Does there really need to be two clear "blocs" for major "global imperialist confrontation"? How are conflicts like those in Iraq and Syria not major imperialist confrontations? Is it because large amounts of Westerners are not being killed? Let me remind you these wars are pretty major for the local people. The toll in Iraq being over a million and Syria at half that and quickly rising. That is a major global imperialist confrontation if you're a refugee who has been killed, maimed or displaced.

jk1921
Yes, anything that involves

Yes, anything that involves one's own death or the death of loved ones is major for the people involved, but I don't think that's the point. There has been a lot of hoopla about the movie "American Sniper" lately part of which is the fact that something like less than 2 percent of the American population serves in the military. Whatever the breadth of the wars going on now--and yes there are many causing suffering for many people--there is no attempt made by the bourgeoisie in the central countries to massively mobilize their own populations to confront one another on the battlefield. The conditions just aren't there. For one: the working class would be unlikely to accept such massive mobilizations--does anyone remember the very large massive protests against the Iraq War in 2003? Second, who would they go to war with? Can Russia form a bloc?

We can't rule out that at some point in the futures blocs may form, but today the perspective seems to be more of the same localized, descent into increasingly brutal conflicts, spreading to different areas. but limited in spatial or temporal scope. But who saw the Ukraine conflict coming?

Redacted
I disagree, in a way human

I disagree, in a way human suffering is always "the point". For sure we want a society that aims to eliminate human suffering as caused by poverty and war.

When jk says, "there is no attempt made by the bourgeoisie in the central countries to massively mobilize their own populations to confront one another on the battlefield," I again have to disagree. "Central countries" doesn't cut it for me, but I understand the difficulty.

Are we underestimating the change in the nature of war in this period? Are we overestimating the significance of historical precedents? For certain segments of the global population, there is very much an attempt by the ruling class to massively mobilize their own populations against other societies/nations/economic blocs.

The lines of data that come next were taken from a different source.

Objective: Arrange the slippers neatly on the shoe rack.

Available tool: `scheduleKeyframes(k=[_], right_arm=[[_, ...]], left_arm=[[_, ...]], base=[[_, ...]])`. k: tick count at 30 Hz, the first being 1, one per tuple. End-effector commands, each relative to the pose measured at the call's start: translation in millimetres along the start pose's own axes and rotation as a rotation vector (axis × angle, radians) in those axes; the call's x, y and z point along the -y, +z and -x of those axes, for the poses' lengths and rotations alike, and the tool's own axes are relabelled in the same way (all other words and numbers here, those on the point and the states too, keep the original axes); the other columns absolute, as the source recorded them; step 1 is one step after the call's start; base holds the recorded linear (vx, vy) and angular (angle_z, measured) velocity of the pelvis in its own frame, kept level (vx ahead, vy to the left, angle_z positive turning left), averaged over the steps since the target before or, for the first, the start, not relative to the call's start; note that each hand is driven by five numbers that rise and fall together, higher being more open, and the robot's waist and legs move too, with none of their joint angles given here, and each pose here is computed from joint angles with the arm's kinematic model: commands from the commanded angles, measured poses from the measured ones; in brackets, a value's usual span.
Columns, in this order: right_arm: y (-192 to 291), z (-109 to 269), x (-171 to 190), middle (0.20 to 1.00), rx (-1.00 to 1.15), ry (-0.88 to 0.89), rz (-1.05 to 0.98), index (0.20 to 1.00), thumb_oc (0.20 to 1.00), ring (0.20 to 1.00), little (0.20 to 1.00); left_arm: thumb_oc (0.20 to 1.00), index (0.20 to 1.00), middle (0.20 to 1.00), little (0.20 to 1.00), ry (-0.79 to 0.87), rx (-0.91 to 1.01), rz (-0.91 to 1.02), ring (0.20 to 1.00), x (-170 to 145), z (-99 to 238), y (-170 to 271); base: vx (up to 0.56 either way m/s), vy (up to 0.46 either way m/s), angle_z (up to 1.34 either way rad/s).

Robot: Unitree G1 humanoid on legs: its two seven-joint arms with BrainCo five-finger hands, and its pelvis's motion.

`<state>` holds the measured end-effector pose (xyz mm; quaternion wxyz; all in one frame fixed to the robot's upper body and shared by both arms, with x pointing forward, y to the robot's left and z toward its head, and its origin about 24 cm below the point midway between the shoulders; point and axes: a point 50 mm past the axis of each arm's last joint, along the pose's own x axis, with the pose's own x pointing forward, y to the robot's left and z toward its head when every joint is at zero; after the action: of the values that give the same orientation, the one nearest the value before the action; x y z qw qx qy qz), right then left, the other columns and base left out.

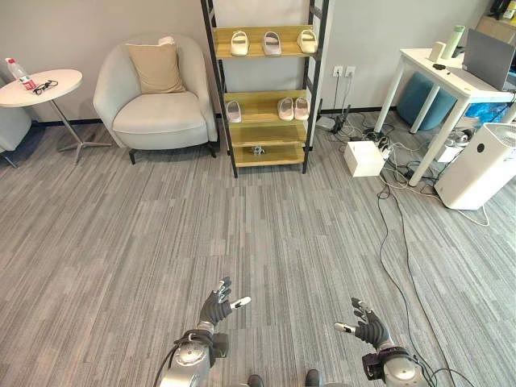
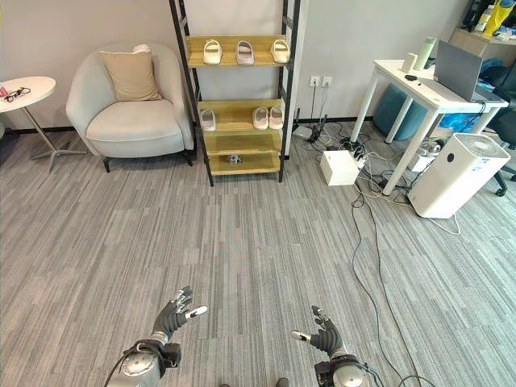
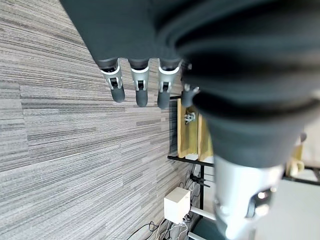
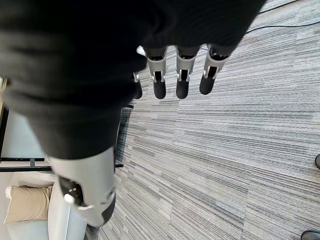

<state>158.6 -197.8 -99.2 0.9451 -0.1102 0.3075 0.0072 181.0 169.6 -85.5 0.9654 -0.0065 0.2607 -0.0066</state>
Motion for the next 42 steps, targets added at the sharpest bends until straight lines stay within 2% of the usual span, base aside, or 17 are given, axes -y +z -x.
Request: scheduleKeyframes(k=[1,14,21,29,35,42], right_arm=[[24.7,-12.4,4.0,1.000,0.091,-0.007,-0.008,1.000,1.000,1.000,1.000],[59.9,-22.6,13.5,1.000,0.209,-0.054,-0.006,1.000,1.000,1.000,1.000],[63.9,-20.4,27.6,1.000,0.231,-0.102,-0.014,1.000,1.000,1.000,1.000],[50.7,-11.6,40.0,1.000,0.206,-0.125,-0.011,1.000,1.000,1.000,1.000],[48.8,-4.9,58.1,1.000,0.214,-0.149,-0.009,1.000,1.000,1.000,1.000],[36.3,-2.9,58.4,1.000,0.167,-0.159,-0.028,1.000,1.000,1.000,1.000]], left_arm=[[1.000,1.000,1.000,1.000,-0.007,0.113,-0.023,1.000,-1.4,-11.4,25.7],[1.000,1.000,1.000,1.000,0.042,0.238,-0.030,1.000,-12.6,-19.6,60.9],[1.000,1.000,1.000,1.000,0.037,0.276,-0.070,1.000,-12.5,-21.4,70.4],[1.000,1.000,1.000,1.000,0.046,0.286,-0.081,1.000,-13.2,-22.6,72.3],[1.000,1.000,1.000,1.000,0.077,0.288,-0.001,1.000,-18.4,-20.8,71.3],[1.000,1.000,1.000,1.000,0.092,0.274,-0.006,1.000,-21.0,-18.7,67.5]], base=[[0.04,0.047,0.00],[0.00,0.111,-0.04],[0.30,-0.024,-0.04],[0.35,-0.160,0.44],[0.28,-0.205,0.03],[0.35,0.003,-0.19]])
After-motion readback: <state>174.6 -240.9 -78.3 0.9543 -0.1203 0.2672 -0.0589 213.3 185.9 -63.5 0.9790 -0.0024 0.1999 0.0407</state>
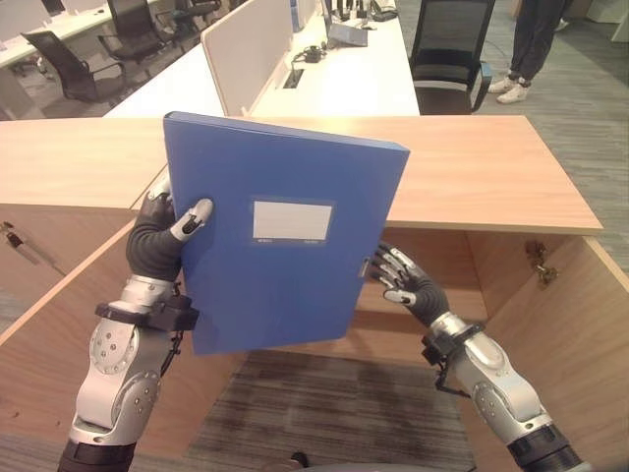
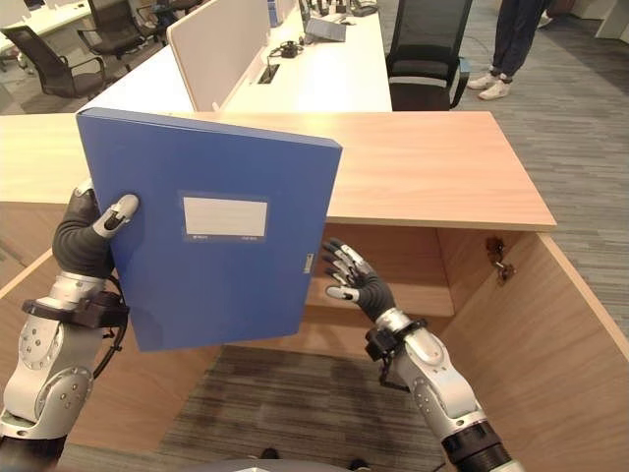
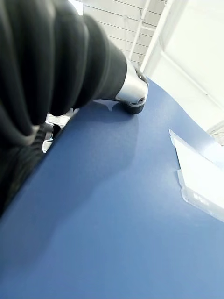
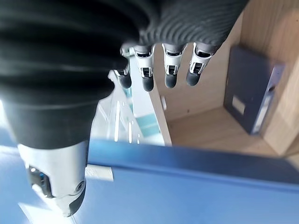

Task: Put the empty folder in the office cabinet

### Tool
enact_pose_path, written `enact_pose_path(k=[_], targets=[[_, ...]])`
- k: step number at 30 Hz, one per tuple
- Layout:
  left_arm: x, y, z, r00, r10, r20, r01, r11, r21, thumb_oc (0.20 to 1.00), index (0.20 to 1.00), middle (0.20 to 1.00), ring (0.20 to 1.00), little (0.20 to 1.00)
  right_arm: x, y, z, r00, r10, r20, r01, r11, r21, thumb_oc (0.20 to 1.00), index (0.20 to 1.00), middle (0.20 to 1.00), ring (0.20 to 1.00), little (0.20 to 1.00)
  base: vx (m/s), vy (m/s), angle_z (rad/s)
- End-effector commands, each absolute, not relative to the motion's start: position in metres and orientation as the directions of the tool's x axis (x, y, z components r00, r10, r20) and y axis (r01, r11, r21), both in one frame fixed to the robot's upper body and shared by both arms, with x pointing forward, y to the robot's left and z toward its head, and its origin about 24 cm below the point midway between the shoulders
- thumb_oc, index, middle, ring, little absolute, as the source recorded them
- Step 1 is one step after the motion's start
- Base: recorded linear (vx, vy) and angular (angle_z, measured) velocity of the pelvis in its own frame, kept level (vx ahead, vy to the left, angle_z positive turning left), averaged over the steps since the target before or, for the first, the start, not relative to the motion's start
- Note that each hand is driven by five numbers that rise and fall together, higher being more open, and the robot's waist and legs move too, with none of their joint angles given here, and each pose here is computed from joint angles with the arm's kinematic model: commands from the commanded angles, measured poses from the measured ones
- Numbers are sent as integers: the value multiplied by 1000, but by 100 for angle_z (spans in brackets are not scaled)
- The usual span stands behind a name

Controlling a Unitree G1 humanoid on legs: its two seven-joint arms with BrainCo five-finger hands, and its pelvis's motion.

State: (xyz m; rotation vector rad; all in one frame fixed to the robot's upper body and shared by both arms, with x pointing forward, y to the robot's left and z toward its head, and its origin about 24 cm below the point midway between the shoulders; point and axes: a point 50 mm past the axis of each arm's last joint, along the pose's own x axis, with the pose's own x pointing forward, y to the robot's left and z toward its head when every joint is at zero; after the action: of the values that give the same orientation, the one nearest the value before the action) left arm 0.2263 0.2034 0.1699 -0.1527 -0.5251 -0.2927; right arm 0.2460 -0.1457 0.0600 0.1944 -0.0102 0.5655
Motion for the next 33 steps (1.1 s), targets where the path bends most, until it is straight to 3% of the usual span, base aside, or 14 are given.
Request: enact_pose_path(k=[1, 17, 23, 24, 25, 33], targets=[[234, 195, 187, 759, -299, 578, 359, 933, 12, 200, 200, 200, 200, 200, 255, -125, 94, 786, 571, 237, -613, 769, 180, 1000, 1000, 1000, 1000, 1000, 0, 0, 0], [238, 150, 176, 706, -451, 546, 571, 819, -62, 200, 200, 200, 200, 200, 260, -106, 84, 777, 594, 208, -630, 739, 239, 1000, 1000, 1000, 1000, 1000, -10, 0, -3], [238, 142, 175, 684, -483, 546, 615, 785, -77, 200, 200, 200, 200, 200, 255, -96, 82, 739, 635, 225, -670, 660, 339, 1000, 1000, 1000, 1000, 1000, 0, 0, 0], [238, 140, 175, 679, -493, 544, 628, 774, -81, 200, 200, 200, 200, 200, 252, -93, 82, 717, 654, 241, -690, 617, 379, 382, 382, 382, 382, 382, 0, 0, 0], [238, 140, 175, 675, -498, 544, 633, 770, -81, 200, 200, 200, 200, 200, 251, -91, 83, 707, 662, 248, -697, 596, 398, 200, 200, 200, 200, 200, 0, 0, 0], [237, 139, 175, 661, -512, 548, 650, 756, -78, 200, 200, 200, 200, 200, 246, -86, 89, 646, 705, 293, -748, 508, 427, 200, 200, 200, 200, 200, 0, 0, 0]])
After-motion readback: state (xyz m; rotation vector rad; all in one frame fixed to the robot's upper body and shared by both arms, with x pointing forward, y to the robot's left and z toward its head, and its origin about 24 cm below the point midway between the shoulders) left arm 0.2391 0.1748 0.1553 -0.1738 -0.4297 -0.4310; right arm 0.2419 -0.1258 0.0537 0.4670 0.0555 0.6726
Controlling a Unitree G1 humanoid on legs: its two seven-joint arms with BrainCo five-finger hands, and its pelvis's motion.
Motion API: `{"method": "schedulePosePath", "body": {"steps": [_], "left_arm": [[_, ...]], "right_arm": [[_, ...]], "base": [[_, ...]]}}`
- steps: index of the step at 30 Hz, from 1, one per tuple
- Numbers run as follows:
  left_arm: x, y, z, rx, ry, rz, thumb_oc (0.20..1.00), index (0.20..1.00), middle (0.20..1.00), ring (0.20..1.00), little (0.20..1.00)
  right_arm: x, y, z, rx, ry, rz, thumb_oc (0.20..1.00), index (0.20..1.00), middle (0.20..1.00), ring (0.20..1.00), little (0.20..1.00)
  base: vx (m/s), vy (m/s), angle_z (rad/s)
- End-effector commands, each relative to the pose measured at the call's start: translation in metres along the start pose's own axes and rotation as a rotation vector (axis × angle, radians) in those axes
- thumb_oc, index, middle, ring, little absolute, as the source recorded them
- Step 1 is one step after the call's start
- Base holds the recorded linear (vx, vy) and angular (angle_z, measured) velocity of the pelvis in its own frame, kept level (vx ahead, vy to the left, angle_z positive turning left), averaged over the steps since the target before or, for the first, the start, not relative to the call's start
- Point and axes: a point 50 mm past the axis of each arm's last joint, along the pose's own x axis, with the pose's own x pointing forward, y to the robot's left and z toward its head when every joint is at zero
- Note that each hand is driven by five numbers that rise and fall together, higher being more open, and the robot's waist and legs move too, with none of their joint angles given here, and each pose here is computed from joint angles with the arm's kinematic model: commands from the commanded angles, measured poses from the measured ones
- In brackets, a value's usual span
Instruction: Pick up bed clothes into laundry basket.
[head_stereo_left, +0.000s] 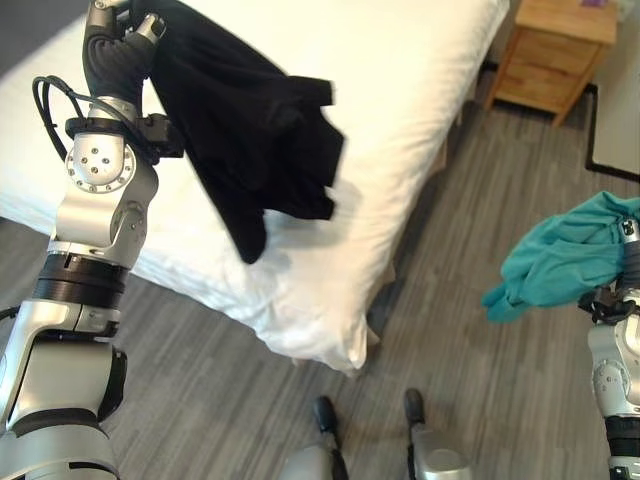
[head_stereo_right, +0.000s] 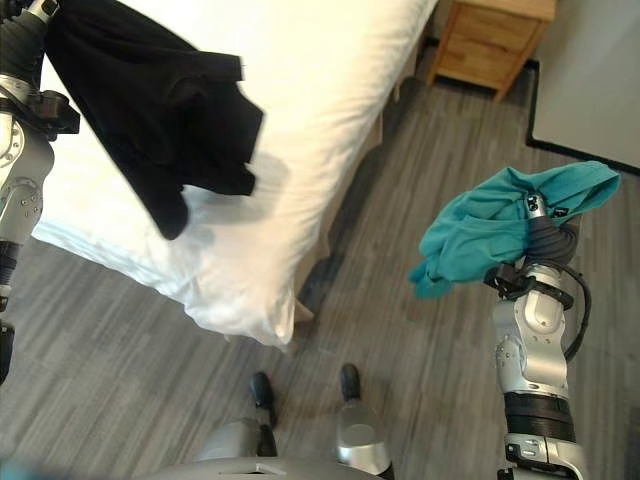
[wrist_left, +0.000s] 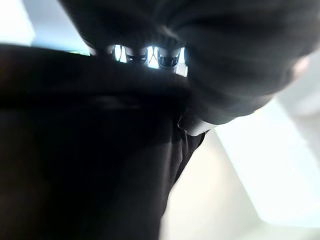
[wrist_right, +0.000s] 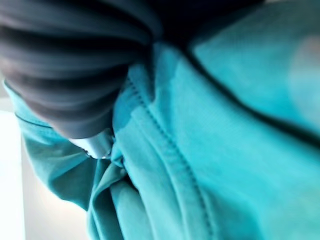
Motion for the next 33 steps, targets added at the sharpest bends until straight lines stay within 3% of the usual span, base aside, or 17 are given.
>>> {"method": "schedulePosePath", "body": {"steps": [1, 6, 10, 15, 16, 19, 23, 27, 33], "left_arm": [[-0.003, 0.033, 0.042, -0.012, -0.203, 0.094, 0.200, 0.200, 0.200, 0.200, 0.200], [-0.035, 0.029, 0.040, -0.089, -0.257, 0.085, 0.200, 0.200, 0.200, 0.200, 0.200], [-0.102, 0.021, -0.001, -0.175, -0.138, 0.154, 0.200, 0.200, 0.200, 0.200, 0.200], [-0.140, 0.010, -0.016, -0.227, -0.043, 0.153, 0.200, 0.200, 0.200, 0.200, 0.200], [-0.163, 0.008, -0.027, -0.348, 0.001, 0.228, 0.200, 0.200, 0.200, 0.200, 0.200], [-0.182, 0.003, -0.035, -0.427, 0.053, 0.279, 0.200, 0.200, 0.200, 0.200, 0.200], [-0.218, -0.015, -0.059, -0.631, 0.177, 0.397, 0.200, 0.200, 0.200, 0.200, 0.200], [-0.234, -0.034, -0.077, -0.704, 0.324, 0.389, 0.200, 0.200, 0.200, 0.200, 0.200], [-0.223, -0.040, -0.078, -0.640, 0.351, 0.221, 0.200, 0.200, 0.200, 0.200, 0.200]], "right_arm": [[0.004, -0.007, 0.022, -0.064, -0.119, 0.022, 0.200, 0.200, 0.200, 0.200, 0.200], [-0.004, -0.004, 0.022, -0.050, -0.122, 0.037, 0.200, 0.200, 0.200, 0.200, 0.200], [-0.007, 0.000, 0.031, -0.026, -0.172, 0.045, 0.200, 0.200, 0.200, 0.200, 0.200], [-0.009, 0.004, 0.041, 0.001, -0.213, 0.073, 0.200, 0.200, 0.200, 0.200, 0.200], [-0.014, 0.008, 0.045, 0.079, -0.248, 0.086, 0.200, 0.200, 0.200, 0.200, 0.200], [-0.020, 0.010, 0.042, 0.159, -0.245, 0.088, 0.200, 0.200, 0.200, 0.200, 0.200], [-0.037, 0.025, 0.020, 0.428, -0.171, 0.092, 0.200, 0.200, 0.200, 0.200, 0.200], [-0.050, 0.036, -0.001, 0.592, -0.060, 0.085, 0.200, 0.200, 0.200, 0.200, 0.200], [-0.055, 0.026, 0.003, 0.542, -0.064, 0.083, 0.200, 0.200, 0.200, 0.200, 0.200]], "base": [[0.04, -0.037, 0.21], [-0.01, -0.032, 0.08], [-0.02, -0.023, -0.01], [-0.01, -0.002, 0.01], [-0.03, -0.013, 0.04], [-0.01, -0.002, -0.01], [0.00, -0.001, 0.01], [-0.01, 0.023, 0.00], [-0.04, 0.106, -0.08]]}}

It's like with democracy and it's usefulness for the bourgeoisie. Class society creates socio-economic stratification, each class has it's own function and role in society, it's own "internal class-logic", it's own "common sense", which is a result of this stratification and relates to the fundamental nature of class society. If workers are aware of these different "common senses" - the different values, principles, and de facto socioeconomic norms/realities between rich and poor - we're not seeing that knowledge manifested in a political way. Instead it's nuanced, "he has bad manners", "he buys the cheap fish", etc. Or "that's un-American", etc. But this difference of social norms - this capitalist notion of "common sense"  - whether individuals realize it, or not is what causes them to say things like "that's just the way it is". Why is it this way? Because every reason other than the fact I'm a worker. Because I'm a woman. Because I'm black. Because I'm gay. Because I'm a racist. Because I'm for small government.

I hope this isn't too big of a jump, and that comrades will try to understand me before disagreeing, but I think a similar type of false consciousness comes as a result of nationalism and imperialism. Imperialism and war also stratify and create their own sets of internal logics. To jk, war seems "limited in spatial or temporal scope", but to "Mo" the Plumber in Syria the world probably seems like it's fucking ending. My concern is that although war is "breaking out here and there, perhaps temporary moments of stabilization, followed by further outbreaks of violence in the same place or somewhere else" as jk says, that doesn't mean the working class is not mobilized for war.  We need to take this into consideration. It's part of the "unevenness" we've talked about before. Large portions of the working class are mobilized for imperialist war.

Redacted
Hopefully I'm not late to

Hopefully I'm not late to traffic court for that post haha. Fahhhhh

jk1921
Burning Questions

Jamal wrote:

I disagree, in a way human suffering is always "the point". For sure we want a society that aims to eliminate human suffering as caused by poverty and war.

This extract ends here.